_What is being asked_
An exact, complete copy of the data that follows is needed.
-------- Dataset extract
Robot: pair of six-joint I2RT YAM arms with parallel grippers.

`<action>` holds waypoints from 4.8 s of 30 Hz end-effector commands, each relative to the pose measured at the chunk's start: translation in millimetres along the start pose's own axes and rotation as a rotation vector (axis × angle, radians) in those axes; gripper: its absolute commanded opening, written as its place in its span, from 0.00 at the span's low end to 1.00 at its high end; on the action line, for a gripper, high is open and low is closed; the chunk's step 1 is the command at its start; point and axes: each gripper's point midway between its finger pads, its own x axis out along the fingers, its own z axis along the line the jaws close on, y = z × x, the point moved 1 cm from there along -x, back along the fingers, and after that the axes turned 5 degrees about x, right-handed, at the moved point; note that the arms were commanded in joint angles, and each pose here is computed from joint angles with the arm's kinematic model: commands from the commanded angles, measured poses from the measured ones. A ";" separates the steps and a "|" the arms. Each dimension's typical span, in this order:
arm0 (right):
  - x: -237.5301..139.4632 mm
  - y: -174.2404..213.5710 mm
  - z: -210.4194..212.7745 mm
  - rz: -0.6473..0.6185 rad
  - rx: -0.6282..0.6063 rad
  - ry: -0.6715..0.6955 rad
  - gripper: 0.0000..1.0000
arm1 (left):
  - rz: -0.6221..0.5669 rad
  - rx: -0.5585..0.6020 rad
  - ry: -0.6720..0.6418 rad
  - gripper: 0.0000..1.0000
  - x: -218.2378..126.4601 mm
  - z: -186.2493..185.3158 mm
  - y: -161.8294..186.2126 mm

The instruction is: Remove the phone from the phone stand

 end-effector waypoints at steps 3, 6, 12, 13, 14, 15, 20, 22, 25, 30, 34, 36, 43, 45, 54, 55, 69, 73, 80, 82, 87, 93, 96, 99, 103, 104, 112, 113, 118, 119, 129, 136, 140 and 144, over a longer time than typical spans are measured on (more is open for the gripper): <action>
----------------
_Answer box_
Robot: pair of six-joint I2RT YAM arms with parallel grippers.

`<action>` holds waypoints from 4.8 s of 30 Hz end-effector commands, each relative to the pose measured at the chunk's start: translation in millimetres along the start pose's own axes and rotation as a rotation vector (axis × angle, radians) in those axes; gripper: its absolute commanded opening, written as its place in its span, from 0.00 at the span's low end to 1.00 at its high end; on the action line, for a gripper, high is open and low is closed; the chunk's step 1 is the command at its start; point and axes: each gripper's point midway between its finger pads, its own x axis out along the fingers, its own z axis along the line the jaws close on, y = z × x, the point moved 1 cm from there along -x, back along the fingers, and after that the axes turned 5 degrees about x, right-handed, at the moved point; note that the arms were commanded in joint angles, and each pose here is computed from joint angles with the arm's kinematic model: commands from the commanded angles, measured poses from the measured ones. A ";" separates the steps and a "|" the arms. Each dimension's typical span, in this order:
arm0 (right):
  - x: -237.5301..139.4632 mm
  - y: -174.2404..213.5710 mm
  - z: -210.4194..212.7745 mm
  - rz: -0.6473..0.6185 rad
  - rx: -0.6282..0.6063 rad
  - ry: -0.6715..0.6955 rad
  - gripper: 0.0000..1.0000
arm1 (left):
  - rz: -0.6221..0.5669 rad
  - rx: -0.5585..0.6020 rad
  - ry: -0.6720..0.6418 rad
  - gripper: 0.0000..1.0000
  - x: -218.2378..126.4601 mm
  - z: -186.2493..185.3158 mm
  - y: -161.8294..186.2126 mm

The instruction is: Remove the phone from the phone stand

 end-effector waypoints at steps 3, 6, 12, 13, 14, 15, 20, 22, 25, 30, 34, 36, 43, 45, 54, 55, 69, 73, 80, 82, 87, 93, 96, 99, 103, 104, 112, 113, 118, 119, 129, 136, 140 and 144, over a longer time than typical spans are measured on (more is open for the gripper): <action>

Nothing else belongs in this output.